Those lines of the records that contain "robot" are to be located and copied.

==== DATA LISTING ====

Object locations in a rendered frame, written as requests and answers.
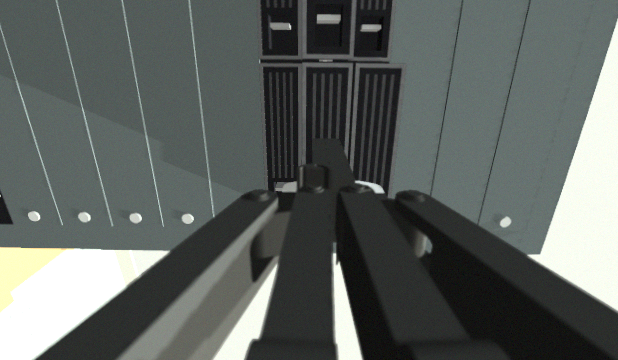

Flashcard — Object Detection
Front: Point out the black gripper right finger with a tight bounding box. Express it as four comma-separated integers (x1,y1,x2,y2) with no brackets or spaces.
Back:
326,138,618,360

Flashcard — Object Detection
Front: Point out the black server rack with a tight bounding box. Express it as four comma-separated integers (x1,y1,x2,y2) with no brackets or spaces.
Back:
0,0,618,255

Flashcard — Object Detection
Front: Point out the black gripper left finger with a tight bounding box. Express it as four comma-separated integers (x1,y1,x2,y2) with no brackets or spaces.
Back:
31,138,339,360

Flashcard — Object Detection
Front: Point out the tan flat board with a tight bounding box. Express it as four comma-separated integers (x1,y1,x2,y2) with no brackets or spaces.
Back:
0,248,73,313

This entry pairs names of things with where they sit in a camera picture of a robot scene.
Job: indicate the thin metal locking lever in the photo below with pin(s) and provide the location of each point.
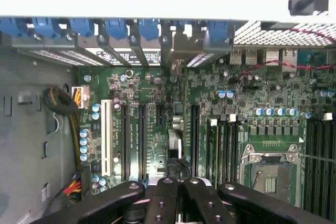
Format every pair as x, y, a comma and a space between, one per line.
320, 158

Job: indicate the long black expansion slot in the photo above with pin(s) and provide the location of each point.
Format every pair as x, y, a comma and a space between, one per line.
195, 140
142, 140
125, 140

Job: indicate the green motherboard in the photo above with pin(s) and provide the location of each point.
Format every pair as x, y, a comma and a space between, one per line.
152, 90

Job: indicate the rear port block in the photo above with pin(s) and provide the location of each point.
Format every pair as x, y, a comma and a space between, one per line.
273, 57

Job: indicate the white PCI expansion slot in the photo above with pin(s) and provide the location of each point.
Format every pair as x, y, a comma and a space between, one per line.
106, 137

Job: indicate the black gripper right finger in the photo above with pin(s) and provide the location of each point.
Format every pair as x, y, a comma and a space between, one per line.
207, 203

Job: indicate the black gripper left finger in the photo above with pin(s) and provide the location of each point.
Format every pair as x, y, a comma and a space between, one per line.
162, 203

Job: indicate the perforated metal slot cover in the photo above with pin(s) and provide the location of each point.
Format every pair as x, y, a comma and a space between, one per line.
84, 57
52, 57

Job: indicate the CPU socket with metal frame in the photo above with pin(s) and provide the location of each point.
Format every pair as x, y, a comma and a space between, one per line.
273, 179

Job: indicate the short black expansion slot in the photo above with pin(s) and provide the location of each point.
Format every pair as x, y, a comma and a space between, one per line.
159, 115

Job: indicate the black service label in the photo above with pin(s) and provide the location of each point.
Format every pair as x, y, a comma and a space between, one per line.
123, 56

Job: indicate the grey metal PC case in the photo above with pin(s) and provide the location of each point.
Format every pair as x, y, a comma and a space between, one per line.
26, 129

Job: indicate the white power connector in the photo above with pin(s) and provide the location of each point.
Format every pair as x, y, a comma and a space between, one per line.
81, 96

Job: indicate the black table clamp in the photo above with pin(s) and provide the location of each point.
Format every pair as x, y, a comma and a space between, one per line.
315, 5

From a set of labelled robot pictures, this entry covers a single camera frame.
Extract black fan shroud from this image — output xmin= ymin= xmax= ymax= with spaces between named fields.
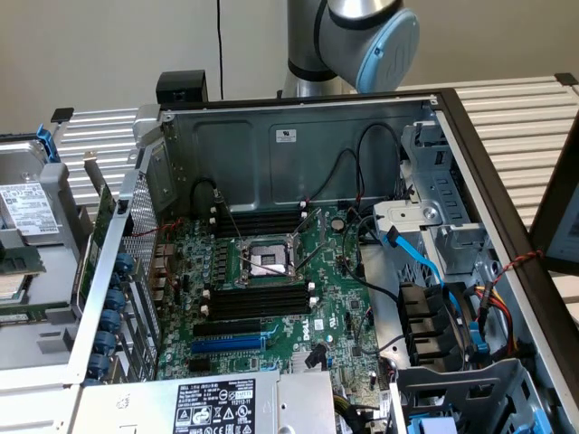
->
xmin=396 ymin=280 xmax=474 ymax=368

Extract black wall cable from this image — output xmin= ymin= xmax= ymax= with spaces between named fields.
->
xmin=215 ymin=0 xmax=226 ymax=101

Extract black box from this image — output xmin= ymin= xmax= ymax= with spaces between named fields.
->
xmin=155 ymin=70 xmax=210 ymax=104

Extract thin metal locking lever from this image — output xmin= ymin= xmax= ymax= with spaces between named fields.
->
xmin=224 ymin=205 xmax=249 ymax=250
xmin=237 ymin=255 xmax=292 ymax=278

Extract long black expansion slot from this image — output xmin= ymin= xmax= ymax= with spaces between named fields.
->
xmin=193 ymin=318 xmax=263 ymax=339

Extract open PC case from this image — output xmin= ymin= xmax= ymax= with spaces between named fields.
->
xmin=67 ymin=88 xmax=579 ymax=434

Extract green graphics card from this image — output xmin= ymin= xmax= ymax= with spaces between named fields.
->
xmin=74 ymin=151 xmax=117 ymax=317

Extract long black wire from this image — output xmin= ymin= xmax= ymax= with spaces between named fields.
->
xmin=341 ymin=205 xmax=403 ymax=297

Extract black RAM slot white latches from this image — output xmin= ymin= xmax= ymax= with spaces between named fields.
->
xmin=208 ymin=211 xmax=310 ymax=231
xmin=208 ymin=202 xmax=309 ymax=218
xmin=200 ymin=296 xmax=318 ymax=321
xmin=201 ymin=282 xmax=317 ymax=307

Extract short black looped wire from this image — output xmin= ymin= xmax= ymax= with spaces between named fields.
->
xmin=191 ymin=178 xmax=227 ymax=218

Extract green Dell motherboard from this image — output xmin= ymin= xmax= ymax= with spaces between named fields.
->
xmin=153 ymin=203 xmax=394 ymax=434

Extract thin black looped wire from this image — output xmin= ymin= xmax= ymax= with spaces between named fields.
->
xmin=308 ymin=147 xmax=364 ymax=203
xmin=355 ymin=121 xmax=404 ymax=200

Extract silver chipset heatsink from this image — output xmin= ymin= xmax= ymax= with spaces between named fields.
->
xmin=290 ymin=350 xmax=327 ymax=373

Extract white case label sticker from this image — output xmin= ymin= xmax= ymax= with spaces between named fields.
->
xmin=269 ymin=127 xmax=302 ymax=145

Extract blue SATA wire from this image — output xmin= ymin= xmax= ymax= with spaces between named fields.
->
xmin=383 ymin=227 xmax=460 ymax=313

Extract yellow red power wires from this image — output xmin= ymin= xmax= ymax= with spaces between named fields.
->
xmin=472 ymin=279 xmax=521 ymax=358

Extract black framed monitor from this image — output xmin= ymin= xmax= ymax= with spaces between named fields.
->
xmin=528 ymin=128 xmax=579 ymax=275

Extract metal socket cover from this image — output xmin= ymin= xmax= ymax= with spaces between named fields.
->
xmin=291 ymin=206 xmax=327 ymax=275

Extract silver hard disk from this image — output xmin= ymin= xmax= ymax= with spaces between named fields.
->
xmin=0 ymin=138 xmax=62 ymax=248

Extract CPU socket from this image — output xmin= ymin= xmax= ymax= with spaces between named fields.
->
xmin=233 ymin=234 xmax=307 ymax=288

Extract blue disk caddy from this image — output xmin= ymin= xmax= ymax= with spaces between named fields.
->
xmin=34 ymin=125 xmax=61 ymax=165

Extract red black twisted wire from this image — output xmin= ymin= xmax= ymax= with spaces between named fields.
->
xmin=489 ymin=250 xmax=545 ymax=285
xmin=122 ymin=216 xmax=187 ymax=241

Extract silver power supply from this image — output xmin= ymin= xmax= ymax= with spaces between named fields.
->
xmin=67 ymin=370 xmax=338 ymax=434

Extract grey parts rack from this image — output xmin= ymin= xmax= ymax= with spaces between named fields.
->
xmin=0 ymin=130 xmax=99 ymax=390

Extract silver CPU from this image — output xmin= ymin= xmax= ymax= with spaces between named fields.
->
xmin=0 ymin=270 xmax=35 ymax=304

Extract blue expansion slot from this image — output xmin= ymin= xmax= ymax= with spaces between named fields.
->
xmin=189 ymin=338 xmax=266 ymax=356

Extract grey drive cage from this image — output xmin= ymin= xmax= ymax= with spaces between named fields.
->
xmin=389 ymin=356 xmax=551 ymax=434

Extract silver disk bay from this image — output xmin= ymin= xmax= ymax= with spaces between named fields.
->
xmin=373 ymin=120 xmax=497 ymax=277

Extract blue card retention clip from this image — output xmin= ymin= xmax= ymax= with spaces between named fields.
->
xmin=106 ymin=287 xmax=130 ymax=313
xmin=89 ymin=354 xmax=112 ymax=379
xmin=93 ymin=332 xmax=118 ymax=358
xmin=115 ymin=252 xmax=137 ymax=278
xmin=99 ymin=309 xmax=123 ymax=335

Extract blue plastic clip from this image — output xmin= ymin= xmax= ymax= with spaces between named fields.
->
xmin=469 ymin=321 xmax=490 ymax=358

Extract black angled plug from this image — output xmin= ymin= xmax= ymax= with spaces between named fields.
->
xmin=305 ymin=342 xmax=327 ymax=370

====

▸ OUTPUT OF THE EXERCISE:
This entry pairs names of things with where they sit in a camera picture of a robot scene.
From a set of labelled robot pictures, this entry covers a single camera frame.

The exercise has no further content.